**PROBLEM REQUIREMENTS:** Out of the records below, copy all lines in which the word "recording" occurs.

RECORDS SUPPLIED: Begin

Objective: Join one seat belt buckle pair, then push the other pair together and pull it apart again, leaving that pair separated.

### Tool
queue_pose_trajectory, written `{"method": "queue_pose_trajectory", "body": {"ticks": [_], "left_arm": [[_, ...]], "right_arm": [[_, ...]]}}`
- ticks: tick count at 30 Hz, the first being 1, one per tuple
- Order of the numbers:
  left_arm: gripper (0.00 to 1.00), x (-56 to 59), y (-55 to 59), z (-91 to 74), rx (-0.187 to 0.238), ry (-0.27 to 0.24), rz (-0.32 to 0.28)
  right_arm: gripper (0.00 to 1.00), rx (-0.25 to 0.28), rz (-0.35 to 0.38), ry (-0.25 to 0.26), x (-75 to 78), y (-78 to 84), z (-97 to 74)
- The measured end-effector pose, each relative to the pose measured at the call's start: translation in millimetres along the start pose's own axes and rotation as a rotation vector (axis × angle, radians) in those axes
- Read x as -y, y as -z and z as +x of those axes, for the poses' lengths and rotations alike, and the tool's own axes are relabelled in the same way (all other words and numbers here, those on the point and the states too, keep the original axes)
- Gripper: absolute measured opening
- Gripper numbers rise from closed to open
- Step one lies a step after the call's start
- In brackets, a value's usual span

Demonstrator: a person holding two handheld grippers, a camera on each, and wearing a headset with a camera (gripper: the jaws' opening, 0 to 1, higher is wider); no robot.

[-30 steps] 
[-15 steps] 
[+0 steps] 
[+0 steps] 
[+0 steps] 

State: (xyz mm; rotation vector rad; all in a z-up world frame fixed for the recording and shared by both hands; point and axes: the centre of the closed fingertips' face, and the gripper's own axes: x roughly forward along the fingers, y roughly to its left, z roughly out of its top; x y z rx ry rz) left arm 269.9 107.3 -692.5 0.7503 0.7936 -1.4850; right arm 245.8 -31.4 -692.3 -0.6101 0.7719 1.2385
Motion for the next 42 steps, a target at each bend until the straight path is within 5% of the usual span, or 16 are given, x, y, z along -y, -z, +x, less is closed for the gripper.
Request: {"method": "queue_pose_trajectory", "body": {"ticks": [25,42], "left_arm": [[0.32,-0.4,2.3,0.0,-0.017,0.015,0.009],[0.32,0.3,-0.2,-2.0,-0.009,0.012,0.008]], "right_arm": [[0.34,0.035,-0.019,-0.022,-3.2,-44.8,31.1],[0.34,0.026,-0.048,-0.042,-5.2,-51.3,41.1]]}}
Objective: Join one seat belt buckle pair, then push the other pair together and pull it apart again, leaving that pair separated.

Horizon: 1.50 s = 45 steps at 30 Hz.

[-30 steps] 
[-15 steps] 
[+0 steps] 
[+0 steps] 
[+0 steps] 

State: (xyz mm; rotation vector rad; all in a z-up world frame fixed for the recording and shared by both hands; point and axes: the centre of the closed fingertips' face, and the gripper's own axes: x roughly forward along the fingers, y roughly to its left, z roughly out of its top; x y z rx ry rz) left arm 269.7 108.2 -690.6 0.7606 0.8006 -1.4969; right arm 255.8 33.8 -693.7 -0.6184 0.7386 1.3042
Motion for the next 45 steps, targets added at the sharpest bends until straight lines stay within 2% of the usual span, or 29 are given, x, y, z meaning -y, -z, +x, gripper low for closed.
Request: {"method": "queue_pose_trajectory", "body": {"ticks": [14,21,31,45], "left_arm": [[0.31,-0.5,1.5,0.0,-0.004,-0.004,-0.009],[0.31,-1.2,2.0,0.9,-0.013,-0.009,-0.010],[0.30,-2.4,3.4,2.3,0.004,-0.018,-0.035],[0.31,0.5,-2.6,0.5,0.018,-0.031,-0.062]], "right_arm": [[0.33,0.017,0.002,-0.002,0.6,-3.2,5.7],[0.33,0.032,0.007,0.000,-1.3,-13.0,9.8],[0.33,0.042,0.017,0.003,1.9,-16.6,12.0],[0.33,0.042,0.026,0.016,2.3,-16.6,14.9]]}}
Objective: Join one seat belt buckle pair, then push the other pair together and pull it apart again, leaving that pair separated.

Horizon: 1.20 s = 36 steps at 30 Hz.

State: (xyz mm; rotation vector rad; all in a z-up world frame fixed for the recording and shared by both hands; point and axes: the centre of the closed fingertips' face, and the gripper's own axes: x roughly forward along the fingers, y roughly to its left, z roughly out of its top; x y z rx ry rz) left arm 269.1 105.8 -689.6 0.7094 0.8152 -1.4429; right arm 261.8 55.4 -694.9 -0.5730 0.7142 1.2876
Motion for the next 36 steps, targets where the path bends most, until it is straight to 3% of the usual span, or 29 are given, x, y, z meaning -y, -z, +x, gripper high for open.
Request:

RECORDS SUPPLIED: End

**ANSWER TO THE PROBLEM:**
State: (xyz mm; rotation vector rad; all in a z-up world frame fixed for the recording and shared by both hands; point and axes: the centre of the closed fingertips' face, and the gripper's own axes: x roughly forward along the fingers, y roughly to its left, z roughly out of its top; x y z rx ry rz) left arm 269.9 107.3 -692.5 0.7503 0.7936 -1.4850; right arm 245.8 -31.4 -692.3 -0.6101 0.7719 1.2385
State: (xyz mm; rotation vector rad; all in a z-up world frame fixed for the recording and shared by both hands; point and axes: the centre of the closed fingertips' face, and the gripper's own axes: x roughly forward along the fingers, y roughly to its left, z roughly out of its top; x y z rx ry rz) left arm 269.7 108.2 -690.6 0.7606 0.8006 -1.4969; right arm 255.8 33.8 -693.7 -0.6184 0.7386 1.3042
State: (xyz mm; rotation vector rad; all in a z-up world frame fixed for the recording and shared by both hands; point and axes: the centre of the closed fingertips' face, and the gripper's own axes: x roughly forward along the fingers, y roughly to its left, z roughly out of its top; x y z rx ry rz) left arm 269.1 105.8 -689.6 0.7094 0.8152 -1.4429; right arm 261.8 55.4 -694.9 -0.5730 0.7142 1.2876

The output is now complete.